This post I dedicate to my brother who has recently run his fifth half-marathon. Very proud of his time too…

Aged 5 and 3 at a fancy dress party - sisterly love!

Aged 5 and 3 at a fancy dress party – sisterly love!

This healthy juice is great for preparing to a long distance event because beetroot is extremely good at keeping your joints healthy and free from inflammation. Beet juice is antioxidant, anti-inflammatory and detoxifying. So when the lactic acid builds up during a race, the protective benefits of a few glasses of this potion can also make a great difference to how you will feel after the finish line. You know the feeling when you are actually scared to stop because you know it will really ache in those muscles…

With the addition of apples and mint, beetroot actually tastes quite delicious – you get to even enjoy the little “earthy and grounded” after-taste because it is exactly what you need.

Vibrant and good for the energies!

Vibrant and good for the energies!

Ingredients list:

  • Beetroot, one raw
  • Carrots,2
  • Apples, 2
  • Handful of spinach
  • Celery stick, one
  • ginger and mint, to taste

Wash but do not peel and put all the ingredients into a juicer.

Add the raw ginger root and the bunch of mint at the end, taste and adjust.

Serve in tumblers with lots of ice and a festive straw. Non alcoholic does not mean boring or tasteless. This has plenty of flavour and as I said it is extremely good for you – especially the day before a race or a long training session.

Recommended by Marathon runners! To try it is to adopt it!

 

Gluten free banana cake for recovery days

This light and moist banana loaf is adapted from a BBC recipe and it is the nicest banana recipe I have tried so far. It is also gluten-free which is sometimes useful – my guests these days seem to be more gluten intolerant than before, I have noticed.

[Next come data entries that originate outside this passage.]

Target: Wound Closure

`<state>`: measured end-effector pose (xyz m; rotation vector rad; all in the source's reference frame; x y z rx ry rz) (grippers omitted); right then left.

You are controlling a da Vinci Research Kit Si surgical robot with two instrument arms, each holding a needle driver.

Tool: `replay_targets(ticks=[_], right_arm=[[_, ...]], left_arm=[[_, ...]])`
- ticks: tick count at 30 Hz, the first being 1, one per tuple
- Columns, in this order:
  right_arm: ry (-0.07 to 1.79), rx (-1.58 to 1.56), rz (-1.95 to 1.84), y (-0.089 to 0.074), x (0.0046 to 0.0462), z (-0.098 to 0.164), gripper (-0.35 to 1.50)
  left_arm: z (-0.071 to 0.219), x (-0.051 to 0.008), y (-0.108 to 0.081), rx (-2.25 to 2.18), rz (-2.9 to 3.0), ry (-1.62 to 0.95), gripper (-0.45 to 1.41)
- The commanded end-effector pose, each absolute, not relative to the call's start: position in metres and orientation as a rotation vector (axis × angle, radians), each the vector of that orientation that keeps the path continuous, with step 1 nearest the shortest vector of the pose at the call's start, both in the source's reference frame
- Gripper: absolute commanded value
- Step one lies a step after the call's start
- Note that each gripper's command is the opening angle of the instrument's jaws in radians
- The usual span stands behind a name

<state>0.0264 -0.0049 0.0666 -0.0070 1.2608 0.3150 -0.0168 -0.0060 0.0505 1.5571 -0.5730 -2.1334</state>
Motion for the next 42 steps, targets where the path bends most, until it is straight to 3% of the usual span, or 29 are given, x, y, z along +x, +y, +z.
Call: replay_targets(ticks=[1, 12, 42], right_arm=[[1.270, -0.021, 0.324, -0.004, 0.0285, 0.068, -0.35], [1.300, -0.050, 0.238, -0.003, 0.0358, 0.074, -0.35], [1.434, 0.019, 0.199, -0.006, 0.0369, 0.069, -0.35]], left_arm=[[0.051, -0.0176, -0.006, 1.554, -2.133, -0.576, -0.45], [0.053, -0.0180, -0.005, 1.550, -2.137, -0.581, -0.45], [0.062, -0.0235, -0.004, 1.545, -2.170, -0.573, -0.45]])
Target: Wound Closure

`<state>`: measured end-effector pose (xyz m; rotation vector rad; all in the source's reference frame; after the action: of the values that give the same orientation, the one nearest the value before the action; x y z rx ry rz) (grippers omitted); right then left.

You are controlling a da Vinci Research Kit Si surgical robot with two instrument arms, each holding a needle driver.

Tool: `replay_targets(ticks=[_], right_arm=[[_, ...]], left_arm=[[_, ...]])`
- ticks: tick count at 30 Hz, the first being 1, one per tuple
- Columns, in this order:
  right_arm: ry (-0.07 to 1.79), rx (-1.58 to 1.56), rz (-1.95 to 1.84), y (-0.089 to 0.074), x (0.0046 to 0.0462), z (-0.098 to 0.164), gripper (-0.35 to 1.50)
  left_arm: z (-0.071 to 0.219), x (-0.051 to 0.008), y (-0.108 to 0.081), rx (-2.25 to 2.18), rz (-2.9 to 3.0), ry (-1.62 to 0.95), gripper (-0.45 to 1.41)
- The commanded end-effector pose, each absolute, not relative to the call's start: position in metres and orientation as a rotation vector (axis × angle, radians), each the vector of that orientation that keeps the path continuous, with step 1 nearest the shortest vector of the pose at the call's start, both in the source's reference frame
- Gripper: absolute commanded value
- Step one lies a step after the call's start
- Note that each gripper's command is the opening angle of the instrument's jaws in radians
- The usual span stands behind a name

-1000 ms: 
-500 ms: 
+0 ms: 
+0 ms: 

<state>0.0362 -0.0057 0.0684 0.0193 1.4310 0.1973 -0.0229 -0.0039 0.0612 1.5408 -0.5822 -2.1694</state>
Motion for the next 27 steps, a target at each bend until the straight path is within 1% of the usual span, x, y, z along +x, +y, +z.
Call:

I am eating quite a few bananas during training and especially post-runs for recovery so this is recipe makes a nice change from the habitual recovery smoothie. I suggest a cup of tea with it and a good long run before! I actually had a deliciously hot chocolate with it myself – as my pictures show…  But I had the excuse of recovering from my first EVER half-marathon…  Yeah!!! Legs felt as hard as concrete but it was real good when the rain and the run stopped… Great feeling of fear (and boredom) conquered! Anyway, that was last week and I had a few days worth of banana cake to recover so all good.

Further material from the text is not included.